O ministro Flávio Dino, do Supremo Tribunal Federal (STF), pediu vista durante a sessão extraordinária desta terça-feira (15), que analisa o relatório da Polícia Federal (PF) sobre a relação entre o ministro Alexandre de Moraes e o fundador do Banco Master, Daniel Vorcaro.
O pedido de vista permite que um ministro tenha mais tempo para examinar um processo antes de apresentar seu voto. A previsão está no artigo 134 do Regimento Interno do STF.
“O pedido de vista é o instrumento regimental pelo qual um ministro solicita os autos de um processo para exame mais aprofundado antes de proferir seu voto, suspendendo temporariamente o prosseguimento do julgamento”, explica o advogado Matheus Rodrigues.

Segundo ele, o mecanismo busca permitir uma avaliação mais detalhada de questões complexas. “A finalidade declarada do instituto é permitir que o ministro analise com mais cuidado questões fáticas ou jurídicas complexas antes de formar sua convicção”.
Qual é o prazo?
Desde uma mudança aprovada pelo STF em 2022, o prazo geral para devolução dos processos com pedido de vista é de 90 dias, contados a partir da publicação da ata de julgamento.
Dino pode devolver os autos antes desse período e permitir a retomada da análise. Caso o prazo termine sem a devolução, os autos são liberados automaticamente para que o julgamento prossiga.
“Encerrado o prazo regimental de noventa dias sem devolução, o próprio Regimento interno prevê a liberação automática dos autos para continuidade da análise pelos demais ministros”, afirma Rodrigues.
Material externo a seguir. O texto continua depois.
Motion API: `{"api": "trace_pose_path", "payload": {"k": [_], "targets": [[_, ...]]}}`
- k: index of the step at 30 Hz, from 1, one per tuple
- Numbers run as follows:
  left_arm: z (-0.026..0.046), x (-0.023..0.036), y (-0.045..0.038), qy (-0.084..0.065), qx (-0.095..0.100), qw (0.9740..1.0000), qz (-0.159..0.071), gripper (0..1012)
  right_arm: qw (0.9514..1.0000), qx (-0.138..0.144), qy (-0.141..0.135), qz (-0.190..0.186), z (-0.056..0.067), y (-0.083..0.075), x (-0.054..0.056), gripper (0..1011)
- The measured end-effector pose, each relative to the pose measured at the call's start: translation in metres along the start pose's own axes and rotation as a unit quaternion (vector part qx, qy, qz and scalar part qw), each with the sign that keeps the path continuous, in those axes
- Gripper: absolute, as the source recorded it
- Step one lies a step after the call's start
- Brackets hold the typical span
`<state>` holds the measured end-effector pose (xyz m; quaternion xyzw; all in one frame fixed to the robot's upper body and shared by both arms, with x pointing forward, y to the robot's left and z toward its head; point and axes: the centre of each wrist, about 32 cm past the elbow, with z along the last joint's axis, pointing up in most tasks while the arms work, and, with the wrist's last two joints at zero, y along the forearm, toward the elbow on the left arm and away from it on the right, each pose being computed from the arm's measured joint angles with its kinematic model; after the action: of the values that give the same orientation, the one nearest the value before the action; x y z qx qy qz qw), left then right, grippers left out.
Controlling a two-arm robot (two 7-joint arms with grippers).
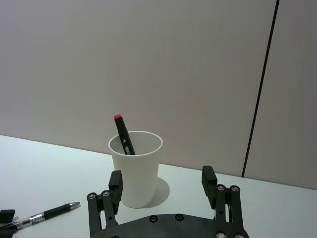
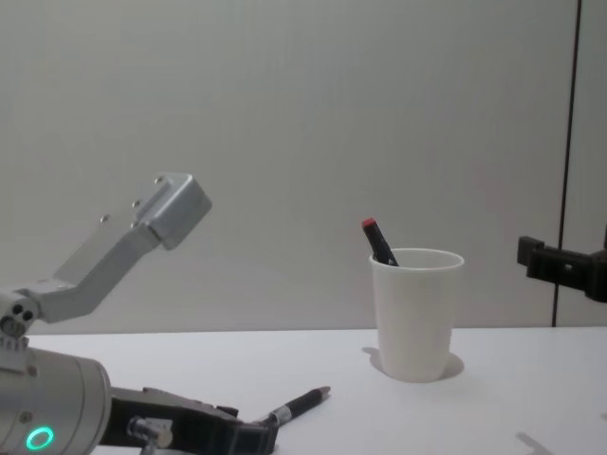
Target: Place the pen into the pen holder.
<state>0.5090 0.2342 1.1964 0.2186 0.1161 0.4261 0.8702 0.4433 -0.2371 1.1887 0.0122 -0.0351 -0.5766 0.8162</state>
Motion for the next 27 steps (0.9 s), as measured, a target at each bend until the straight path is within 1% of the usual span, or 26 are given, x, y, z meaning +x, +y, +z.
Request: {"api": "trace_pose_path", "payload": {"k": [4, 6, 7, 9, 11, 14, 16, 27], "targets": [[-0.0002, -0.0002, 0.0004, -0.002, -0.002, 1.0000, -0.004, 449, 1.0000, 0.000, 0.000, 0.000, 0.0000, 0.0000, 0.0000, 1001], [-0.0001, -0.0003, 0.0005, -0.002, -0.003, 1.0000, -0.005, 406, 1.0000, 0.000, 0.000, 0.000, 0.0000, 0.0000, 0.0000, 1001], [-0.0001, -0.0004, 0.0006, -0.002, -0.003, 1.0000, -0.007, 343, 1.0000, 0.000, 0.000, 0.000, 0.0000, 0.0000, 0.0000, 1002], [-0.0001, -0.0005, 0.0007, -0.003, -0.003, 1.0000, -0.007, 309, 1.0000, 0.000, 0.000, 0.000, 0.0000, 0.0000, 0.0000, 1001], [-0.0002, -0.0005, 0.0008, -0.003, -0.004, 0.9999, -0.009, 224, 1.0000, 0.000, 0.000, 0.000, 0.0000, 0.0000, 0.0000, 1001], [0.0000, -0.0006, 0.0010, -0.004, -0.005, 0.9999, -0.010, 164, 1.0000, 0.000, 0.000, 0.000, 0.0000, 0.0000, 0.0000, 1001], [0.0001, -0.0007, 0.0011, -0.004, -0.006, 0.9999, -0.010, 151, 1.0000, 0.000, 0.000, 0.000, 0.0000, 0.0000, 0.0000, 1002], [0.0002, -0.0006, 0.0015, -0.005, -0.010, 0.9999, -0.012, 150, 1.0000, 0.000, 0.000, 0.000, 0.0000, 0.0000, 0.0000, 1002]]}}
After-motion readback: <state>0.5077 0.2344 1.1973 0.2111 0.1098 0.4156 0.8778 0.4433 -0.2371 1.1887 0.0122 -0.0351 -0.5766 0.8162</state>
E os votos já apresentados?
Os votos dados antes do pedido de vista continuam registrados no processo e serão considerados quando a discussão for retomada.
“Os votos anteriores à interrupção pelo pedido de vista de Dino permanecem válidos e serão levados em conta quando a sessão for retomada, sem necessidade de serem reafirmados”, explica o advogado.
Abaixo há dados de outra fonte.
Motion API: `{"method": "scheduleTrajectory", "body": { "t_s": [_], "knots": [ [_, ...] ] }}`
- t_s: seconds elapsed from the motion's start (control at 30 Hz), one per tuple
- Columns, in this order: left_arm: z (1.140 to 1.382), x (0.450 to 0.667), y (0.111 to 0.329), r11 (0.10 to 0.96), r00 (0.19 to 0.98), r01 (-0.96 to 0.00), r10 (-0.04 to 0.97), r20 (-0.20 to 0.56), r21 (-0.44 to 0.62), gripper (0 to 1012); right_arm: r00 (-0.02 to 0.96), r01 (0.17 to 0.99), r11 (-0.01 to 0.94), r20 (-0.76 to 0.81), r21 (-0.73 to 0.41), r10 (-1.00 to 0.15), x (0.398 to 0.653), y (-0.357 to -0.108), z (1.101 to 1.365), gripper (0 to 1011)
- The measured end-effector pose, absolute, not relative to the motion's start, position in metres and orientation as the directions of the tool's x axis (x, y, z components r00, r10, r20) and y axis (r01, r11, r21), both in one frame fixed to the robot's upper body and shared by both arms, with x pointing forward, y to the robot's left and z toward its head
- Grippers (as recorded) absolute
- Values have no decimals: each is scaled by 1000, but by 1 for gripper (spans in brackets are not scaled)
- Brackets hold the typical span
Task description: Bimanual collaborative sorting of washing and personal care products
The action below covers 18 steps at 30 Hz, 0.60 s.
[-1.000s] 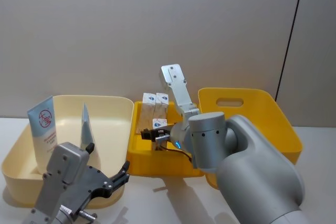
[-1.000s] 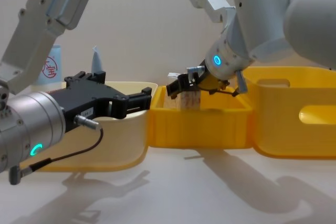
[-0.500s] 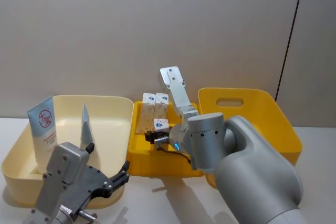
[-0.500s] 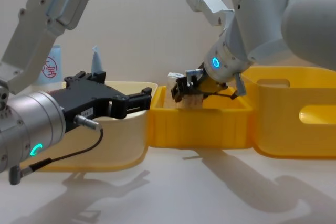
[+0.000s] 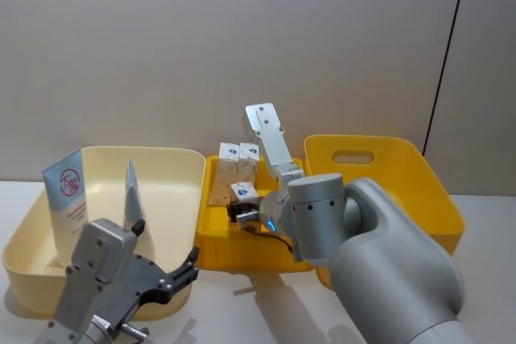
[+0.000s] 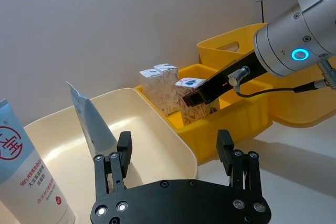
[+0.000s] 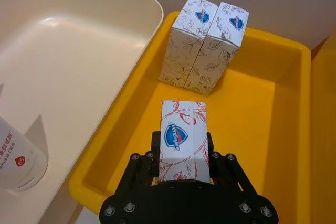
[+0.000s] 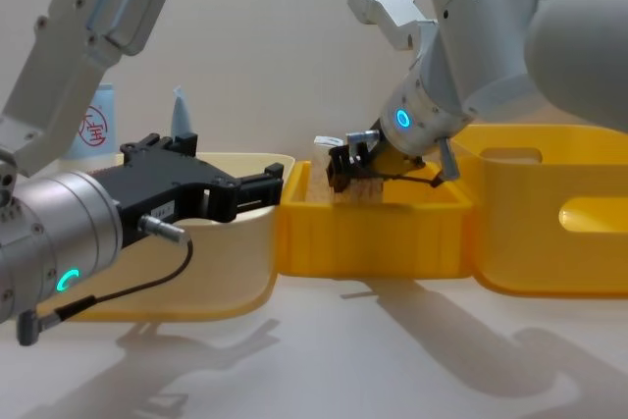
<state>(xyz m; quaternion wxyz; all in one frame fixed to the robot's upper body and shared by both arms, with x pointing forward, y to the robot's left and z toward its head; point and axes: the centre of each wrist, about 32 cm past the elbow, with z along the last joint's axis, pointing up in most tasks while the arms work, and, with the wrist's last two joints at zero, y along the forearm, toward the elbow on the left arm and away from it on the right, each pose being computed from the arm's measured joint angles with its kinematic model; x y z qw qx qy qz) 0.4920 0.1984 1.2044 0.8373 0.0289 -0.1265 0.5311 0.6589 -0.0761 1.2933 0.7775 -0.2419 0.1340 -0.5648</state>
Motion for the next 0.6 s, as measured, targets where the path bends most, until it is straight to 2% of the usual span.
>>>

Antes da interrupção, o placar estava em 4 votos a 3 pela manutenção das análises separadas envolvendo Moraes e André Mendonça. O resultado, contudo, ainda não é definitivo.
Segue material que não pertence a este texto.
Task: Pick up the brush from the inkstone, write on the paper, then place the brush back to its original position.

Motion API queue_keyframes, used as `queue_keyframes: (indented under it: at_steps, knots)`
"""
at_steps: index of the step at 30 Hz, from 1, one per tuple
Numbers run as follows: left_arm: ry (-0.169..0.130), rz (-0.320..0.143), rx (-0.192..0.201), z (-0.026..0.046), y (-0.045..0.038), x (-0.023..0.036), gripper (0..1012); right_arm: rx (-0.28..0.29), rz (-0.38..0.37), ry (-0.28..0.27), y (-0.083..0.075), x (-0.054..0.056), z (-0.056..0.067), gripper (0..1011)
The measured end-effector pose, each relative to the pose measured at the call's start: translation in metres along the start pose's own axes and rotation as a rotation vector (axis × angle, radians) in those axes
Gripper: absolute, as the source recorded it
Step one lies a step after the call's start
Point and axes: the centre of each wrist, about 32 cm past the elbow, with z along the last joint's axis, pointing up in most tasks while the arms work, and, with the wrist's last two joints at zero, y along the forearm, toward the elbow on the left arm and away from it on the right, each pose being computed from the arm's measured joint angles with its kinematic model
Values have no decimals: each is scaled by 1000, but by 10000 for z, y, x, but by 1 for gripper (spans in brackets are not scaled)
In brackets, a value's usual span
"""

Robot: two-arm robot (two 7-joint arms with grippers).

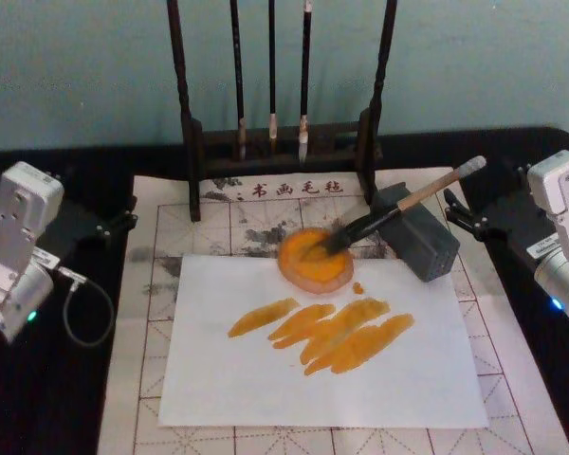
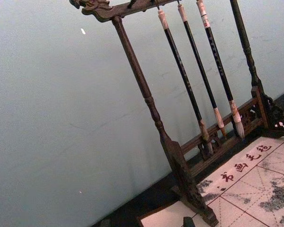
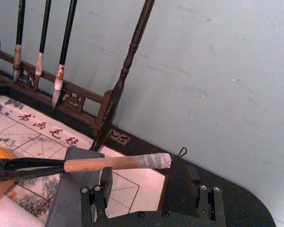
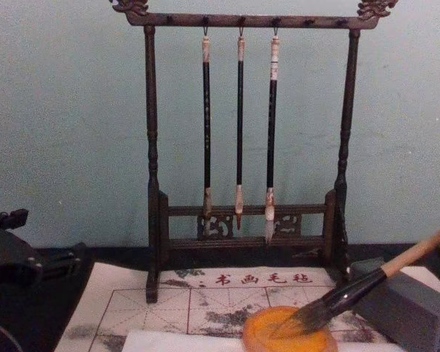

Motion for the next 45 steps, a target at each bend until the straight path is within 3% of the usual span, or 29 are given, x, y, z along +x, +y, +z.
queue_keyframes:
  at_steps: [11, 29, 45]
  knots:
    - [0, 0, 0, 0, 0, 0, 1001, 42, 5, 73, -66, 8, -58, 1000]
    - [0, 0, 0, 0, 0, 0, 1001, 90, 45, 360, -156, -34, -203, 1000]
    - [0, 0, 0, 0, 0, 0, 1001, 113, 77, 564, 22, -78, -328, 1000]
O que pode acontecer quando o julgamento voltar?
Para Rodrigues, a retomada poderá ocorrer antes do fim do prazo, caso Dino devolva os autos, ou após os 90 dias, com a liberação automática prevista no regimento.
No mérito, ainda estão em aberto tanto a discussão sobre a tramitação dos casos quanto a validade do relatório da PF. Entre os possíveis desdobramentos estão a declaração de nulidade do documento, seu reconhecimento como válido com eventual arquivamento por falta de elementos suficientes ou a conclusão de que existem indícios para justificar uma investigação.
“A decisão final só se completa quando todos os ministros necessários tiverem votado”, conclui Rodrigues.